Assigned task: Return, unchanged and with no pictures, the lines below from the very first through the one that contains "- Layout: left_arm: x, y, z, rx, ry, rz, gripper".

Data records:
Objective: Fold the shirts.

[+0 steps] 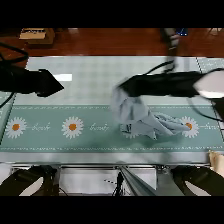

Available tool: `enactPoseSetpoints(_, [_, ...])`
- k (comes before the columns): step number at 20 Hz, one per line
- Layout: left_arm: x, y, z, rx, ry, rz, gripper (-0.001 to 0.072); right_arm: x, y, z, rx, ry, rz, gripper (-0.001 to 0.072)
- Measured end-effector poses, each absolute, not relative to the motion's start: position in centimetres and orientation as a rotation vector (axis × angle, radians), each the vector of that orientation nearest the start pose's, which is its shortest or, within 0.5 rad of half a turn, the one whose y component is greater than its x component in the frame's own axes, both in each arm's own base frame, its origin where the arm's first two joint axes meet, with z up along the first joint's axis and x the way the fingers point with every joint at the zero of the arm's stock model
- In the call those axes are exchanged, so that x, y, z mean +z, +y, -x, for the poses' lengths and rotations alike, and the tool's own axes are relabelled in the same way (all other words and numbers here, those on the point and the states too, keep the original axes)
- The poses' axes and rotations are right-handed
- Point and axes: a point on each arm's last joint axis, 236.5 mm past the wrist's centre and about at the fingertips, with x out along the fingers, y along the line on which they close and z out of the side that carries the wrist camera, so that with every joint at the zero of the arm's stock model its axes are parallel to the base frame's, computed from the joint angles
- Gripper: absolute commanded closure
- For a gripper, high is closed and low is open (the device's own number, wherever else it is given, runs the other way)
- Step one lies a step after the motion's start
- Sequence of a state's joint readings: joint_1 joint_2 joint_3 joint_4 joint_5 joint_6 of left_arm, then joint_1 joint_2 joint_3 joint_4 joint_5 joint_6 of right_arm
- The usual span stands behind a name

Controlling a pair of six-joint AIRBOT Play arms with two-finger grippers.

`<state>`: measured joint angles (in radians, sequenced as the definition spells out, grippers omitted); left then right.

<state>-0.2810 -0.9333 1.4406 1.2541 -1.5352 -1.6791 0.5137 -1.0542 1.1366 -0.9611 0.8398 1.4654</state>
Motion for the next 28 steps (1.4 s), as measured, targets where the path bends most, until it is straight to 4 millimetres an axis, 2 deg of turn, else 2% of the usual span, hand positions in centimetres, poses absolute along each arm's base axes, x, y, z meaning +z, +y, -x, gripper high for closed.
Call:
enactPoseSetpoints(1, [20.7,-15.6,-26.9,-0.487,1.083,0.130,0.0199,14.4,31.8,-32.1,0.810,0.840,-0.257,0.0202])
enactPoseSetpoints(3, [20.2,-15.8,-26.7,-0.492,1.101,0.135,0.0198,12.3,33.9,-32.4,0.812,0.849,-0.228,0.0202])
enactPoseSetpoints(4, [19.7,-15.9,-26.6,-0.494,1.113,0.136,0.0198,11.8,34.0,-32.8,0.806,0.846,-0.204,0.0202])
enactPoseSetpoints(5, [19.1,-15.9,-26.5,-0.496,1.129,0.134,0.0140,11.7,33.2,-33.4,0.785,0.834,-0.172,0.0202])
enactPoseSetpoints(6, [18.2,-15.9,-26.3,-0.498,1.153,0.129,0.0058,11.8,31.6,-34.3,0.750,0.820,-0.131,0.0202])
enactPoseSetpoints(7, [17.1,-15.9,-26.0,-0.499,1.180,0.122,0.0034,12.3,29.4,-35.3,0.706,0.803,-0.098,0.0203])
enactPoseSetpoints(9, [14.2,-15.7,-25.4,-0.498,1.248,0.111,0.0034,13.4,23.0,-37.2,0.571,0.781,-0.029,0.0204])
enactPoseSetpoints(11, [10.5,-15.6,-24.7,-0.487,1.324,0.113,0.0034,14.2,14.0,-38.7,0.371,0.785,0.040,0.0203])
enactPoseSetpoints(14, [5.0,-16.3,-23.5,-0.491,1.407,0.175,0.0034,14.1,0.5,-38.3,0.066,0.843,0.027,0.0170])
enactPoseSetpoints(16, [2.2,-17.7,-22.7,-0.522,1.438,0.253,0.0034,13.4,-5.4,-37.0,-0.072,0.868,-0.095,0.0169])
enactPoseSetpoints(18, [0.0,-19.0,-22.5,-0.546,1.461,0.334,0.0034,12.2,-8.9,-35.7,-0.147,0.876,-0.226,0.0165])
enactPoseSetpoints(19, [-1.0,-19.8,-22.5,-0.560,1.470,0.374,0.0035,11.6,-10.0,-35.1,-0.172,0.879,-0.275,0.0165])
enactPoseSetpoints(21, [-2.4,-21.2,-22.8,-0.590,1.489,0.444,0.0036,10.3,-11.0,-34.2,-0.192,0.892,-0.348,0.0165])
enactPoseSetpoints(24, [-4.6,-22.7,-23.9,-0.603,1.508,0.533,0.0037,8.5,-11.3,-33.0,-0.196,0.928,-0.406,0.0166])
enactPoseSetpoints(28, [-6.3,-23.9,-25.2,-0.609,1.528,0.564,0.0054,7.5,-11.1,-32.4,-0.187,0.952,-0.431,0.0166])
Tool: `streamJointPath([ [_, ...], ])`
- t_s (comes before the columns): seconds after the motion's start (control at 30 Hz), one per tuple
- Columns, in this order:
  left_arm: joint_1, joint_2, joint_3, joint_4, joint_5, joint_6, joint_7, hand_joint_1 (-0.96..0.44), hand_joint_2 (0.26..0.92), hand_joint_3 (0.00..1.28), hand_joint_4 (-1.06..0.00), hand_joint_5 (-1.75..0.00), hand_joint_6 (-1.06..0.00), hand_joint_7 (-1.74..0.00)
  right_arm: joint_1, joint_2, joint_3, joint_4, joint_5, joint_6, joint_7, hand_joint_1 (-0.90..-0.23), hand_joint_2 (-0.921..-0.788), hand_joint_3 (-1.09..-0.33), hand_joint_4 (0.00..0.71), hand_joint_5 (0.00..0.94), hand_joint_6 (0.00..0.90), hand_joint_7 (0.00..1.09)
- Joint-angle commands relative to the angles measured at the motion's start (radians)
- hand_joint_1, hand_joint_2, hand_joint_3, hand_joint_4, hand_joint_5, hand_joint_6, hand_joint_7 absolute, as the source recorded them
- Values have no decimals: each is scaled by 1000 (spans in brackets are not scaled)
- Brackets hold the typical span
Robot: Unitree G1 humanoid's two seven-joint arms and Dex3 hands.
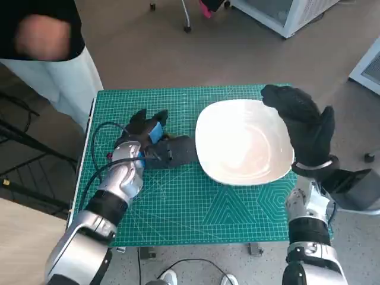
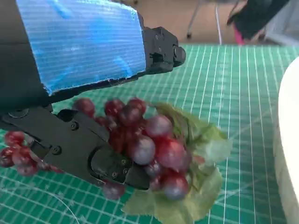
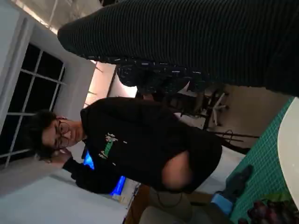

Exercise output:
Objective: Fold the shirts.

[+0 steps] 

Available tool: `enactPoseSetpoints(_, [_, ...])`
- k (comes before the columns): step number at 20 Hz, one per line
- Layout: left_arm: x, y, z, rx, ry, rz, gripper (-0.001 to 0.072); right_arm: x, y, z, rx, ry, rz, gripper (-0.001 to 0.072)

No further output is given for this exercise.